MH: We went by ship through the Panama Canal, and on to Hawaii, to Honolulu, where my dad commanded a submarine squadron.

TI: And so for you, I mean, when I think about your travels and going from Hawaii, or from California to Washington, D.C., going through the Panama Canal, it sounds very glamorous. I mean, when you're growing up, traveling like this... did it feel glamorous? Was it exciting?

MH: No, no. It was just the way of life. I think you're too young to absorb the idea of things being glamorous, yes. Perhaps if you look back you might think so, but it was just the way of life at that time.

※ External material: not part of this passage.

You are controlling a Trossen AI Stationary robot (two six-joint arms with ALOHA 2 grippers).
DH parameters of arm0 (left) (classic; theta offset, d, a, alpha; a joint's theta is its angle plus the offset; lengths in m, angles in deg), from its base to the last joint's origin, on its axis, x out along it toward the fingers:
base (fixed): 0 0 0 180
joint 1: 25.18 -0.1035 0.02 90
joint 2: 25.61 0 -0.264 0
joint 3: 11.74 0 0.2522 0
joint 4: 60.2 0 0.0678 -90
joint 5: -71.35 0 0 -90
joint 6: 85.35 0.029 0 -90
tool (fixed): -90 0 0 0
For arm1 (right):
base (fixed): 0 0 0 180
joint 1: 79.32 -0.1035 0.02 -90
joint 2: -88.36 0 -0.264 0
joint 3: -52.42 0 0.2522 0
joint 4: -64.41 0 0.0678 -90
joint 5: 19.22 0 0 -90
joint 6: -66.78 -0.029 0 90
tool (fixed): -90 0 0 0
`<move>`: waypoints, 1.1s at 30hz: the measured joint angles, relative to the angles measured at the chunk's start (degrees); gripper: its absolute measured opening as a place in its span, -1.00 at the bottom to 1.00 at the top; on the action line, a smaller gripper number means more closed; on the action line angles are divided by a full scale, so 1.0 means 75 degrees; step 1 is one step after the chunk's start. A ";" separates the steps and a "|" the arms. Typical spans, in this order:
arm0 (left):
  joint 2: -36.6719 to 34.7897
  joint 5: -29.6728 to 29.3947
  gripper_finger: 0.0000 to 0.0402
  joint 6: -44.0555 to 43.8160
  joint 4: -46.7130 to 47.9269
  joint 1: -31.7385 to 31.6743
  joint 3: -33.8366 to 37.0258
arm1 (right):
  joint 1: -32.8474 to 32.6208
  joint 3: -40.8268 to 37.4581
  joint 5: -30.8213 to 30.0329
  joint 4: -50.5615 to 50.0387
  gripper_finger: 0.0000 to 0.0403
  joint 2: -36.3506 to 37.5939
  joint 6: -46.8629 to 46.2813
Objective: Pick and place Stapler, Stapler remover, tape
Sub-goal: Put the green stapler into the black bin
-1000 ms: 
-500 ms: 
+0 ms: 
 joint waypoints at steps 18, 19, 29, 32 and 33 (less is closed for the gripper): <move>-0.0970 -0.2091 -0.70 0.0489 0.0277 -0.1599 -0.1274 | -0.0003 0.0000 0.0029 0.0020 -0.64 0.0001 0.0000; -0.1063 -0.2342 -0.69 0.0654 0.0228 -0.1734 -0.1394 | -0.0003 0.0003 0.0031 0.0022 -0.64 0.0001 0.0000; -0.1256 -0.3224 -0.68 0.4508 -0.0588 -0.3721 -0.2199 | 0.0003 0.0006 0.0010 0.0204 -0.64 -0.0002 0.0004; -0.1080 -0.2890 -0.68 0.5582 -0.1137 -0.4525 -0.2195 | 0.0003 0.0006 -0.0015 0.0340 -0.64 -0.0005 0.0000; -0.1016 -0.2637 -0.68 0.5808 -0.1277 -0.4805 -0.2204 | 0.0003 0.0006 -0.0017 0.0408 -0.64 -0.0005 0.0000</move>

TI: So describe, like, as you traveled together as a family, because, tell me about your siblings at this point in terms of...

MH: Age?

TI: ...who the family sort of traveled around with.

MH: Well, when we went to Honolulu... let's see. I was, I was five, so that means that Alex was eighteen. My brother, my brother Alex, my mother's son by her first marriage, started in the Naval Academy, I think, at that point, so he was not traveling with us. My sister Elizabeth, who was... let's see, she was sixteen, was traveling with us. And my sister Charlotte, who was, let's see, she was one year old, I guess, she was traveling with us on the ship. I don't remember if, I don't remember at all whether Dad was on the -- he must have been on the ship, yes, he was on that. It was a commercial, not a naval vessel, not a transport. And when we stopped in California, in Long Beach, I think it was, or Los Angeles, I don't know, and I met my father's mother and father and my aunt there, for the first time, I believe, but I may have met them earlier. And then we sailed on to Honolulu.

TI: And I'm thinking as you're growing up, at a young age, you're meeting all these different people, these families.

MH: These relatives, yes.

TI: Did it all sort of make sense to you, all these different people? Or was it confusing?

MH: No, no, yes. [Laughs]

TI: All these different places. Because I think in terms of most normal childhoods, you're oftentimes in one place, and the people around you are there for a while. I'm just, as I'm listening to you, I'm getting a sense of the transitions over and over again.

MH: Yes. You're used to things being broken up, and you're going on and you don't see those places or people again, and so they're just there behind you, they're no longer with you. And you have to, then you have to build up a new group or society, a new house to live in, a new community to be in, and...

TI: But this probably just seemed normal to you, though. I mean, at this point, this was, this was your life.

MH: Well, it was. It was my life. That was my life.